Après le cauchemar, l’espoir pour les habitants du 12ème Km au Tampon

4 mai 2007

Les familles de la cité Saint Vincent de Paul ont manifesté devant la préfecture samedi dernier. (photo WT)

La réunion qui s’est tenue hier à la Mairie du Tampon a connu un dénouement quelque peu rassurant. Ces familles de la cité Saint Vincent de Paul peuvent enfin souffler et regarder vers l’avenir.
Le Maire du Tampon, le Directeur de la Sodegis, une représentante de l’Etat et des administratifs de la Mairie ont reçu une délégation de familles ainsi que l’association Agir Pou Nout Tout hier dans la matinée. « Toutes les personnes présentes avaient la volonté de régler ce problème une fois pour toute », explique Max Banon de l’association Agir Pou Nout Tout, et c’est un changement de comportement radical, notamment pour la Sodegis.
Après discussion, il a donc été conclu que les personnes qui vivent encore sur le terrain pourraient rester dans leur logement et celles qui ont été expulsées auraient la possibilité de revenir sur le terrain dans des logements sociaux, et tout ceci sera fait dans un cadre de droit.
Il sera donc nécessaire d’effectuer une division parcellaire, bien délimiter le terrain de chacun, remettre aux normes les réseaux électriques, des eaux usées, téléphoniques ainsi que les voies d’accès. Toutes les habitations devront être conformes à la réglementation.
D’autre part, une cellule d’accompagnement sera mise en place, principalement pour les familles expulsées qui connaissent aujourd’hui des difficultés financières, sociales et même des problèmes de santé.
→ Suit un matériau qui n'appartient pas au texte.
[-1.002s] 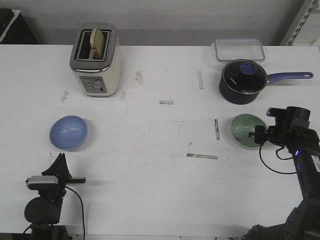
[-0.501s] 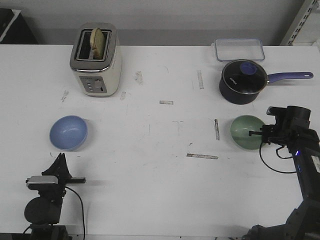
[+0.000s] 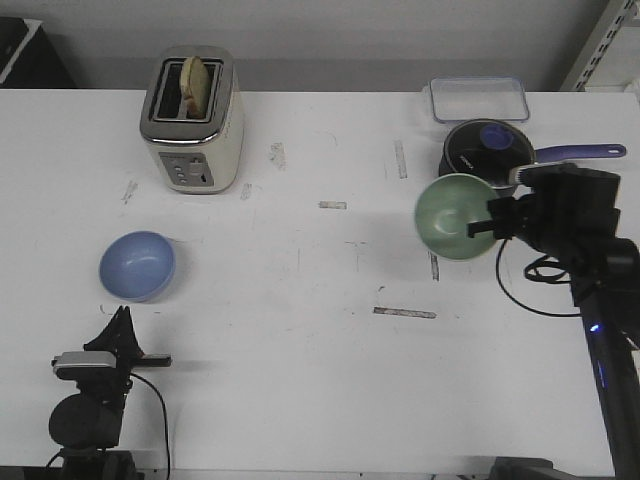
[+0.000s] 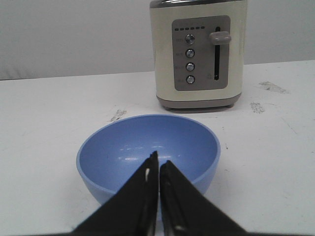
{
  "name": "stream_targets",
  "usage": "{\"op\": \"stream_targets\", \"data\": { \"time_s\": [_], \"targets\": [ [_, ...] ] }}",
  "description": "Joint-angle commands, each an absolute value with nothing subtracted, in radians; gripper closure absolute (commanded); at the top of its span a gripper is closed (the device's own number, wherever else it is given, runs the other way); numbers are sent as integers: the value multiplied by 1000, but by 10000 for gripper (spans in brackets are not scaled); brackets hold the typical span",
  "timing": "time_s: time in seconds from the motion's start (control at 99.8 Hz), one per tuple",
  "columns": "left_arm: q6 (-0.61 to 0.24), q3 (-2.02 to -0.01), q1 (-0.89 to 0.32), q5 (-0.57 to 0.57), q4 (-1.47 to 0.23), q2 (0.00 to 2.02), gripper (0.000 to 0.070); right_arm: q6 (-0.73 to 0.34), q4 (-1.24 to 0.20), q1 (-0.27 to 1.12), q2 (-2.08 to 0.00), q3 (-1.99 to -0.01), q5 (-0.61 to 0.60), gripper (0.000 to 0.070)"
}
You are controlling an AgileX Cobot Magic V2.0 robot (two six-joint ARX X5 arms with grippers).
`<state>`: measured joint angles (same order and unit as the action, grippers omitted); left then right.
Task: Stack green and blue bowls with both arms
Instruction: 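Lift the green bowl with the right gripper and carry it toward table center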
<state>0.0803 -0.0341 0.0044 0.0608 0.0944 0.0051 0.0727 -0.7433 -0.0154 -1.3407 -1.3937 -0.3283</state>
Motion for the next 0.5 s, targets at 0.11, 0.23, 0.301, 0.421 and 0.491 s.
{"op": "stream_targets", "data": {
  "time_s": [0.11, 0.23, 0.301, 0.421, 0.491],
  "targets": [
    [86, -13, 4, 60, 105, 3, 698, 43, -754, 228, -1376, -1409, -362, 698],
    [86, -13, 4, 60, 105, 3, 698, 43, -770, 376, -1422, -1401, -362, 698],
    [86, -13, 4, 60, 105, 3, 698, 43, -778, 444, -1452, -1390, -360, 698],
    [86, -13, 4, 60, 105, 3, 698, 44, -777, 536, -1517, -1356, -325, 698],
    [86, -13, 4, 60, 104, 3, 697, 45, -765, 576, -1564, -1340, -301, 698]
  ]
}}
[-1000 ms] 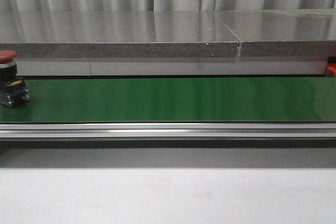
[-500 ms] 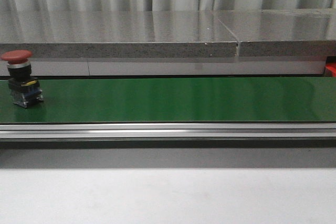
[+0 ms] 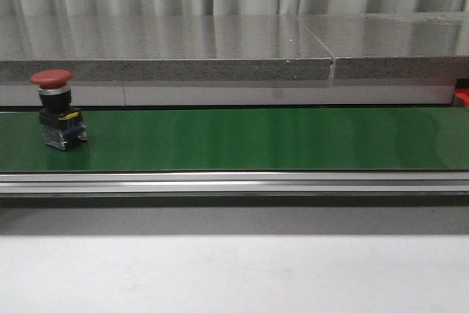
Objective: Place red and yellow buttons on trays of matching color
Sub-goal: 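Reach the left gripper to a yellow push-button and grasp it, then carry the yellow button with the left gripper onto the belt, release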
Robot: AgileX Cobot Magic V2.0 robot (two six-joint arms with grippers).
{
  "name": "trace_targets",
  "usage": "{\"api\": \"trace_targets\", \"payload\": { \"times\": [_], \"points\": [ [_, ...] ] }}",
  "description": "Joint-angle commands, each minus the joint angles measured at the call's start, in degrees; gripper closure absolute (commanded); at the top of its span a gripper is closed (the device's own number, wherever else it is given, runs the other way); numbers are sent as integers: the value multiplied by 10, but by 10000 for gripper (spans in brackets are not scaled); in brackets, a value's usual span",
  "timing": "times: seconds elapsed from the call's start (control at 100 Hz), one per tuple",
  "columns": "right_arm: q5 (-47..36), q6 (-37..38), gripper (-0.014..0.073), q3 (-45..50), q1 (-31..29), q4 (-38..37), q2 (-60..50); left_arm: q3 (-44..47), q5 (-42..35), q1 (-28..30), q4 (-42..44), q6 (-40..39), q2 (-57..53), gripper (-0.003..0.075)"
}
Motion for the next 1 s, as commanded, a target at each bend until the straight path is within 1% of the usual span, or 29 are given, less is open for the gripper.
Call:
{"api": "trace_targets", "payload": {
  "times": [0.0, 0.1, 0.14, 0.19, 0.26, 0.29, 0.31, 0.36, 0.38, 0.43, 0.45, 0.5, 0.54, 0.67, 0.86, 0.99],
  "points": [
    [-45, 0, 713, -5, -1, -2, -9, -18, -13, -1, -5, -5, -8, 48],
    [-45, 0, 713, -5, -1, -2, -9, -18, -13, -1, -9, -5, 0, 52],
    [-45, 0, 713, -5, -1, -2, -9, -18, -13, -1, -9, -5, 1, 72],
    [-45, 0, 713, -5, -1, -2, -9, -18, -13, -1, -10, -5, 2, 116],
    [-45, 0, 713, -5, -1, -2, -9, -18, -14, -1, -10, -5, 2, 219],
    [-45, 0, 713, -5, -1, -2, -9, -18, -14, -1, -10, -5, 2, 283],
    [-45, 0, 713, -5, -1, -2, -9, -18, -14, -1, -10, -5, 2, 311],
    [-45, 0, 713, -5, -1, -2, -9, -18, -14, -1, -10, -5, 2, 422],
    [-45, 0, 713, -5, -1, -2, -9, -18, -14, -1, -10, -5, 2, 450],
    [-45, 0, 713, -5, -1, -2, -9, -18, -13, -1, -11, -5, 2, 559],
    [-45, 0, 713, -5, -1, -2, -9, -18, -12, -1, -13, -5, 2, 584],
    [-45, 0, 713, -5, -1, -2, -9, -18, -10, -1, -16, -5, 0, 680],
    [-45, 0, 713, -5, -1, -2, -9, -18, -9, -1, -19, -5, -5, 734],
    [-45, 0, 713, -5, -1, -2, -9, -18, -2, -4, -21, -5, -33, 739],
    [-45, 0, 713, -5, -1, -2, -9, -19, 11, -27, -20, -2, -118, 739],
    [-45, 0, 713, -5, -1, -2, -9, -46, 41, -69, -20, 48, -178, 739]
  ]
}}
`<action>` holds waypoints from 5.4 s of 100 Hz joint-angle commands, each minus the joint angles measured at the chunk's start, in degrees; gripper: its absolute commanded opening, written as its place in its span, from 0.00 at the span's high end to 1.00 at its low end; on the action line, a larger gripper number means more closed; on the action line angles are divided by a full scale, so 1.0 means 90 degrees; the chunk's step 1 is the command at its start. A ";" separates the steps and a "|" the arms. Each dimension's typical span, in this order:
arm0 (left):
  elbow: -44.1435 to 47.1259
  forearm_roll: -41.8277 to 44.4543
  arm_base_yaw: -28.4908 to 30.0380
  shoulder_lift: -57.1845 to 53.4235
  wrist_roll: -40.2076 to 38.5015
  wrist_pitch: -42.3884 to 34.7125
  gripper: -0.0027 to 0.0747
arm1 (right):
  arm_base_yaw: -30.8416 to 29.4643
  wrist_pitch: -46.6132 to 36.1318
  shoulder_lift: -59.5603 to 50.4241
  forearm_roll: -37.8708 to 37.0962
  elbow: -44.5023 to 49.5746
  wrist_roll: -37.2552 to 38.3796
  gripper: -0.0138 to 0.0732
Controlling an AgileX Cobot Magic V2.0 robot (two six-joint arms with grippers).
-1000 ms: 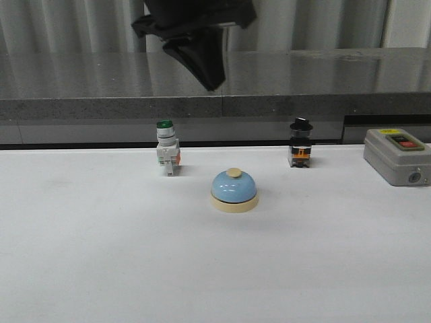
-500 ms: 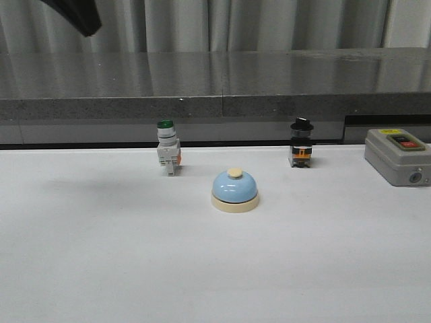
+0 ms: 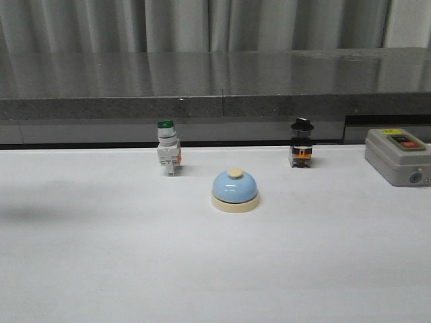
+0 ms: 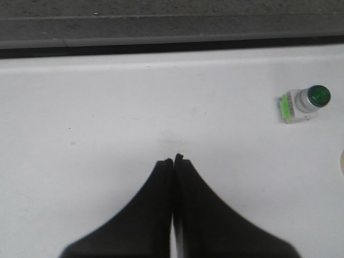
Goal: Place and press bell with both arms
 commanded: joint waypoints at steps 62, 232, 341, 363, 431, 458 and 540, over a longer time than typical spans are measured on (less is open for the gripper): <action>0.2890 -0.0097 0.0262 -0.3044 -0.0037 -0.2387 0.99 | -0.0023 -0.0483 -0.0111 -0.0070 -0.0092 -0.0022 0.92; 0.8019 0.0538 0.0099 -0.9064 -0.0600 -0.5080 0.99 | -0.0023 -0.0483 -0.0111 -0.0070 -0.0092 -0.0022 0.92; 0.9272 0.0864 -0.0199 -0.9932 -0.1038 -0.6009 0.99 | -0.0023 -0.0477 -0.0111 -0.0070 -0.0092 -0.0022 0.92; 0.9272 0.0864 -0.0199 -0.9932 -0.1038 -0.6009 0.99 | -0.0023 -0.0477 -0.0111 -0.0070 -0.0092 -0.0022 0.92; 0.9272 0.0864 -0.0199 -0.9932 -0.1038 -0.6009 0.99 | -0.0023 0.0698 0.1290 -0.0105 -0.1562 -0.0028 0.92; 0.9272 0.0864 -0.0199 -0.9932 -0.1038 -0.6009 0.99 | -0.0014 0.0504 0.2994 -0.0056 -0.2683 -0.0028 0.92; 0.9272 0.0864 -0.0199 -0.9932 -0.1038 -0.6009 0.99 | 0.1917 0.2681 0.7514 0.0203 -0.6039 -0.0028 0.92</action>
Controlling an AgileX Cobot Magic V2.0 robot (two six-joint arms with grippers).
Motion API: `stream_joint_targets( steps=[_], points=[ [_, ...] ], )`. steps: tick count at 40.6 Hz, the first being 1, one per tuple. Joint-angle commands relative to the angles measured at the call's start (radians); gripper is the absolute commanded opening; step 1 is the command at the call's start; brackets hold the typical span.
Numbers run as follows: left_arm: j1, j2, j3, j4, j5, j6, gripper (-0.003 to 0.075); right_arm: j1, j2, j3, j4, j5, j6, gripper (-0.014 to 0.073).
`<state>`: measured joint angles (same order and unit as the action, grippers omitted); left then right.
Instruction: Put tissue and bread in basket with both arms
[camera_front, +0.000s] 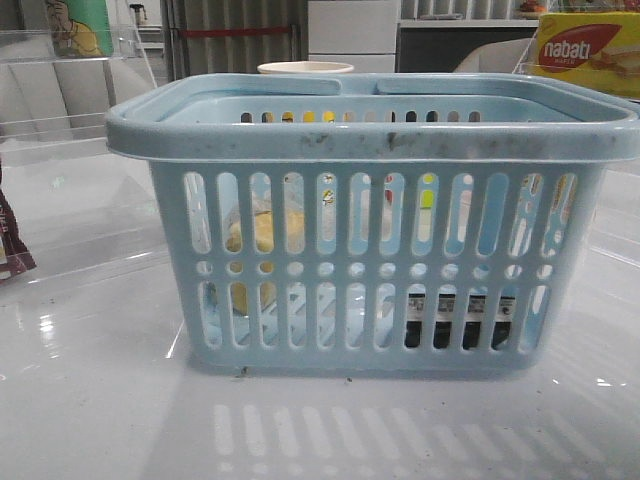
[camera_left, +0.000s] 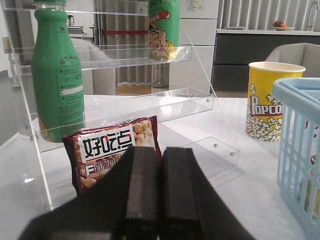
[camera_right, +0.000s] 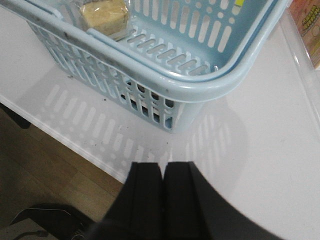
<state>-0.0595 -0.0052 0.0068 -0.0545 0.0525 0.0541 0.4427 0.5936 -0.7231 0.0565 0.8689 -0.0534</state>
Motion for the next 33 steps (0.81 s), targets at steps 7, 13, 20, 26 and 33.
stream_joint_targets(
  steps=[7,13,20,26,33],
  points=[
    [-0.007,-0.016,0.006,-0.011,-0.090,-0.006,0.0093,-0.004,0.001,-0.027,-0.006,-0.060,-0.008,0.0056],
    [-0.007,-0.016,0.006,-0.011,-0.090,-0.006,0.0093,-0.004,-0.004,-0.026,-0.006,-0.059,-0.008,0.0056],
    [-0.007,-0.016,0.006,-0.011,-0.090,-0.006,0.0093,-0.093,-0.065,0.013,-0.008,-0.186,-0.008,0.0056],
    [-0.007,-0.016,0.006,-0.011,-0.090,-0.006,0.0093,-0.254,-0.188,0.147,-0.008,-0.478,-0.008,0.0056],
    [-0.007,-0.016,0.006,-0.011,-0.090,-0.006,0.0093,-0.376,-0.361,0.347,-0.008,-0.745,-0.008,0.0056]
  ],
)
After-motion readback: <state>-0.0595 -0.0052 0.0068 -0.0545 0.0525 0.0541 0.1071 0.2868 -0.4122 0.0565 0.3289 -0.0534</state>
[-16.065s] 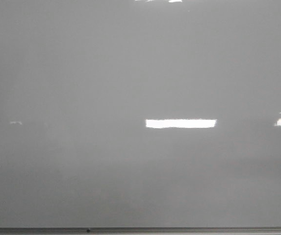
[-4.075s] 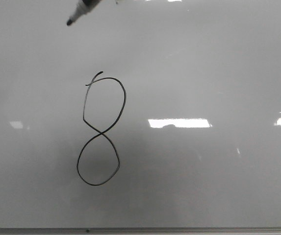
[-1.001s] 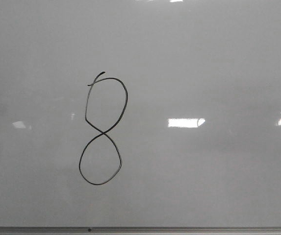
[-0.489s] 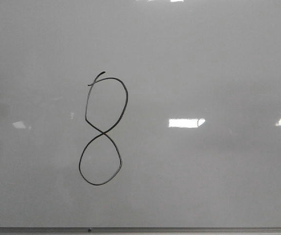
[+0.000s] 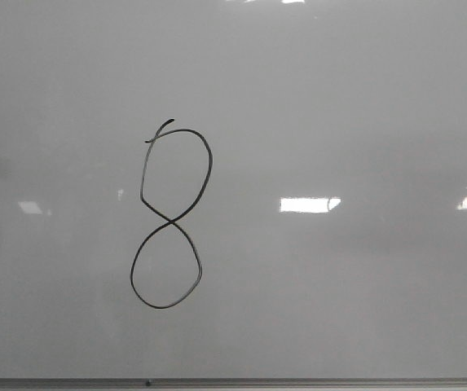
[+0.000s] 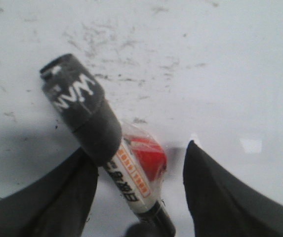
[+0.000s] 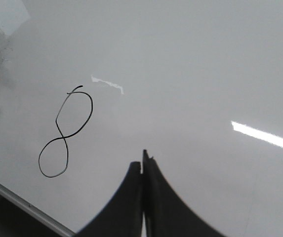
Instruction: Write number 8 on whiteboard
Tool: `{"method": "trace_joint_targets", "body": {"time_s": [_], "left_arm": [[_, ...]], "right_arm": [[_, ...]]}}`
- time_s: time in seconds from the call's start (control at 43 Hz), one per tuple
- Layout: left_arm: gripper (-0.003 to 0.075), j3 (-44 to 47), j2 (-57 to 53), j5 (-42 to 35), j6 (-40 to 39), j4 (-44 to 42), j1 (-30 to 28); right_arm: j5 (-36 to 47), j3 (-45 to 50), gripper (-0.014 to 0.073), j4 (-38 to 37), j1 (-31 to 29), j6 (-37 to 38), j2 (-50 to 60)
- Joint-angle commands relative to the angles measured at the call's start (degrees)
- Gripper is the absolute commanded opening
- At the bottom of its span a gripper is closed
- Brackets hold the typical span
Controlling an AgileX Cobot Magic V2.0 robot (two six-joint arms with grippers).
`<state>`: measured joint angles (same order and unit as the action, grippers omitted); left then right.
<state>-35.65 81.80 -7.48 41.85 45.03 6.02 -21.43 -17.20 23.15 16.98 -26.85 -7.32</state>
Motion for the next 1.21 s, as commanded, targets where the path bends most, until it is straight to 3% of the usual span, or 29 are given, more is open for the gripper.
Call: {"method": "trace_joint_targets", "body": {"time_s": [0.0, 0.21, 0.279, 0.349, 0.536, 0.908, 1.187], "left_arm": [[0.0392, -1.5, -4.2, -2.8, -0.1, -0.2, 0.2], [0.0384, -1.4, -15.5, 5.0, -0.1, -2.4, 0.2], [0.0351, -1.4, -20.4, 7.5, -0.1, -3.7, 0.2], [0.0278, -1.3, -25.2, 9.7, -0.1, -4.7, 0.2], [-0.0022, 2.1, -35.9, 13.0, -0.1, -5.0, 0.2], [-0.0019, 8.8, -54.2, 19.0, -0.1, -5.0, 0.2], [-0.0019, 8.8, -57.8, 19.2, -0.1, -4.6, 0.2]], "right_arm": [[4.6, -1.4, -0.0093, 0.9, -0.3, 0.1, -0.6], [5.8, -1.4, -0.0093, 0.9, -0.3, 0.1, -0.6], [6.1, -1.4, -0.0093, 0.9, -0.3, 0.1, -0.6], [6.2, -1.4, -0.0093, 0.9, -0.3, 0.1, -0.6], [6.0, -1.4, -0.0093, 0.9, -0.3, 0.1, -0.6], [6.0, -1.4, -0.0093, 0.9, -0.3, 0.1, -0.6], [6.0, -1.4, -0.0093, 0.9, -0.3, 0.1, -0.6]]}}
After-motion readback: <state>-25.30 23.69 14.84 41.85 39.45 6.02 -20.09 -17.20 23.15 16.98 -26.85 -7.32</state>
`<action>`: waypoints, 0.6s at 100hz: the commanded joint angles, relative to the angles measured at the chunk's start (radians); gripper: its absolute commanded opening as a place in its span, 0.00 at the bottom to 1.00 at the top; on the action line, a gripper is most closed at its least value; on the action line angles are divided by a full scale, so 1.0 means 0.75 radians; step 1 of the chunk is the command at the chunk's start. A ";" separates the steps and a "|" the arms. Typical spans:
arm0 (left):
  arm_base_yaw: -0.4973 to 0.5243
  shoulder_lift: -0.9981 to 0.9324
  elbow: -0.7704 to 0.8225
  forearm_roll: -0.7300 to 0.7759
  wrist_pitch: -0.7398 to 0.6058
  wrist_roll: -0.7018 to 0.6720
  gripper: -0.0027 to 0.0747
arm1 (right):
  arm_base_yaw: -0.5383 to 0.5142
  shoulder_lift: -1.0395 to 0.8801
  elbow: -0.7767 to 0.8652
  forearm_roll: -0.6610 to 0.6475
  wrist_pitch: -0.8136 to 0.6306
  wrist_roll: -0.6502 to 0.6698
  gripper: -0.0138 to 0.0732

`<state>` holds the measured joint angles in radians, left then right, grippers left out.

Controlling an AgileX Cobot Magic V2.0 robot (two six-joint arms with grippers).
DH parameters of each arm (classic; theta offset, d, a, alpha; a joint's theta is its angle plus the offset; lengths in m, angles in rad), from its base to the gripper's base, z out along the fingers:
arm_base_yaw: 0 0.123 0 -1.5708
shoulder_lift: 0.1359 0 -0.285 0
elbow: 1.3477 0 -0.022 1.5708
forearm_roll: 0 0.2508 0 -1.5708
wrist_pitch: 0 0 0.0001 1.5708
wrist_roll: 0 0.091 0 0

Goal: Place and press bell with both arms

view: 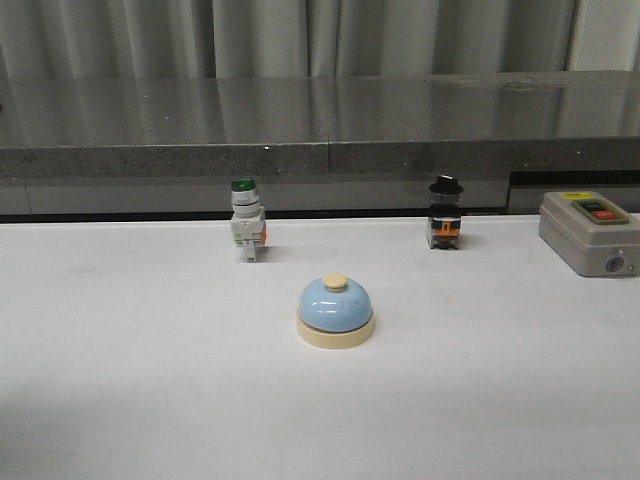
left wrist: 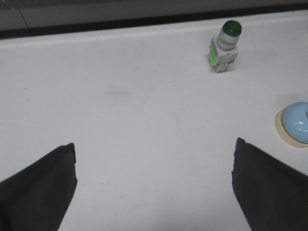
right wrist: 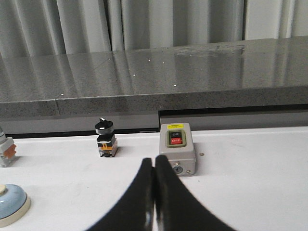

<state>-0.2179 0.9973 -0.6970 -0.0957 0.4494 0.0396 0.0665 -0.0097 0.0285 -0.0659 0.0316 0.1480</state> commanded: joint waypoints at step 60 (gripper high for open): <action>0.002 -0.590 0.018 0.010 0.085 -0.011 0.01 | -0.010 -0.026 -0.021 0.001 -0.096 -0.009 0.09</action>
<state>-0.2179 0.5540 -0.6562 -0.0853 0.5769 0.0396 0.0665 -0.0097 0.0285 -0.0659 0.0316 0.1480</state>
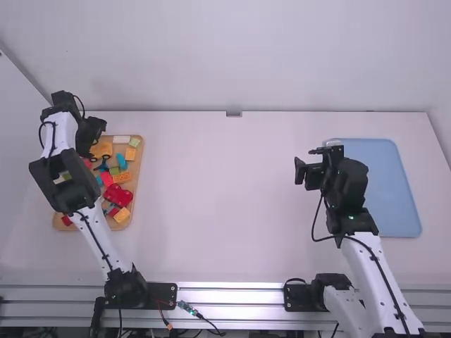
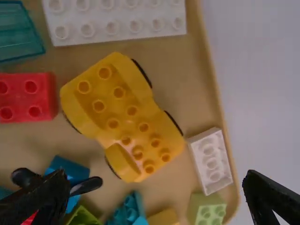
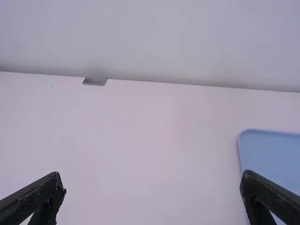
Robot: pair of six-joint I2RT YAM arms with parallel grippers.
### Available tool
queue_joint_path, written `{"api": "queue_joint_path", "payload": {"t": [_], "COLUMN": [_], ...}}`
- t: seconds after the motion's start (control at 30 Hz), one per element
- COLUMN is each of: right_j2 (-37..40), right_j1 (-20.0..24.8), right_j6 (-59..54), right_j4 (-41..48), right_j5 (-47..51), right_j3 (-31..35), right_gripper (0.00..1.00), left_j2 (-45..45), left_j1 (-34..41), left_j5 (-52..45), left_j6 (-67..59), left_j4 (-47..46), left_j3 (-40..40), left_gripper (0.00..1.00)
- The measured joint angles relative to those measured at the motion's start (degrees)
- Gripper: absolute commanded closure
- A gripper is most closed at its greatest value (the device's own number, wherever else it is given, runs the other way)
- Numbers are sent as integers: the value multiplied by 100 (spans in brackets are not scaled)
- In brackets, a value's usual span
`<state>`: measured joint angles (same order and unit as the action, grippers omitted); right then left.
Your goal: Assemble lego blocks to make yellow taxi
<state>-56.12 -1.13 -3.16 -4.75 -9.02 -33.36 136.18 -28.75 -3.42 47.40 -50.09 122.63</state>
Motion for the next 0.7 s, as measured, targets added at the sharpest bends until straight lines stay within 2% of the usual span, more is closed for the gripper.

La municipalité assure que chaque famille bénéficiera d’une aide individualisée et d’un traitement au cas par cas.
De plus, une cellule de travail composée des services de la Mairie et des familles se penchera sur toutes les questions de propriété, de contraintes financières, etc... afin de trouver le meilleur accord entre les différentes parties. Agir Pou Nout Tout a néanmoins spécifié une clause de sauvegarde : « Nous souhaitons que ces groupes de travail soient placés sous l’autorité du maire et de l’Etat. Et il est également primordial que les familles soient tenues au courant de toutes les avancées », insiste Max Banon. La commune a également assuré qu’elle ne délivrerait pas de permis de construire tant que le problème ne sera pas réglé définitivement. Il est essentiel que chacun y trouve son compte.
Tous ces engagements seront mis par écrit avant la fin de la semaine et soumis à la signature de toutes les parties.
Agir Pou Nout Tout a voulu faire passer un message fort hier durant cette réunion : « Plus jamais ça ». Il est vrai que l’on va bientôt arriver au million d’habitants, beaucoup de familles attendent encore d’être logées, il faut donc « travailler avec beaucoup d’humanisme et prendre ses responsabilités, notamment les communes ». Il est, en effet, inadmissible que des familles soient expulsées, qu’on détruise leurs maisons, et en fin de compte, après on leur dit : « Bon, ok, vous pouvez retourner sur le terrain, mais cette fois, dans des logements sociaux ». C’est à croire que ces administrations jouent avec la population.
Mais l’important est qu’à présent, une solution est en phase d’être trouvée pour que ces familles retrouvent un semblant de vie normale après cette dure épreuve qui aurait pu être évitée si les parties avaient entrepris un dialogue. Le travail de reconstruction des personnes elles-mêmes va être très difficile et long, ce n’est qu’avec de la patience et du temps que les souffrances pourront s’atténuer. En espérant que cela ne se reproduise plus et que les personnes compétentes prennent leurs responsabilités avant que l’on arrive à de telles extrémités.
Une fois de plus, l’association Agir Pou Nout Tout a démontré sa capacité d’intervention au service de l’intérêt général de la population réunionnaise.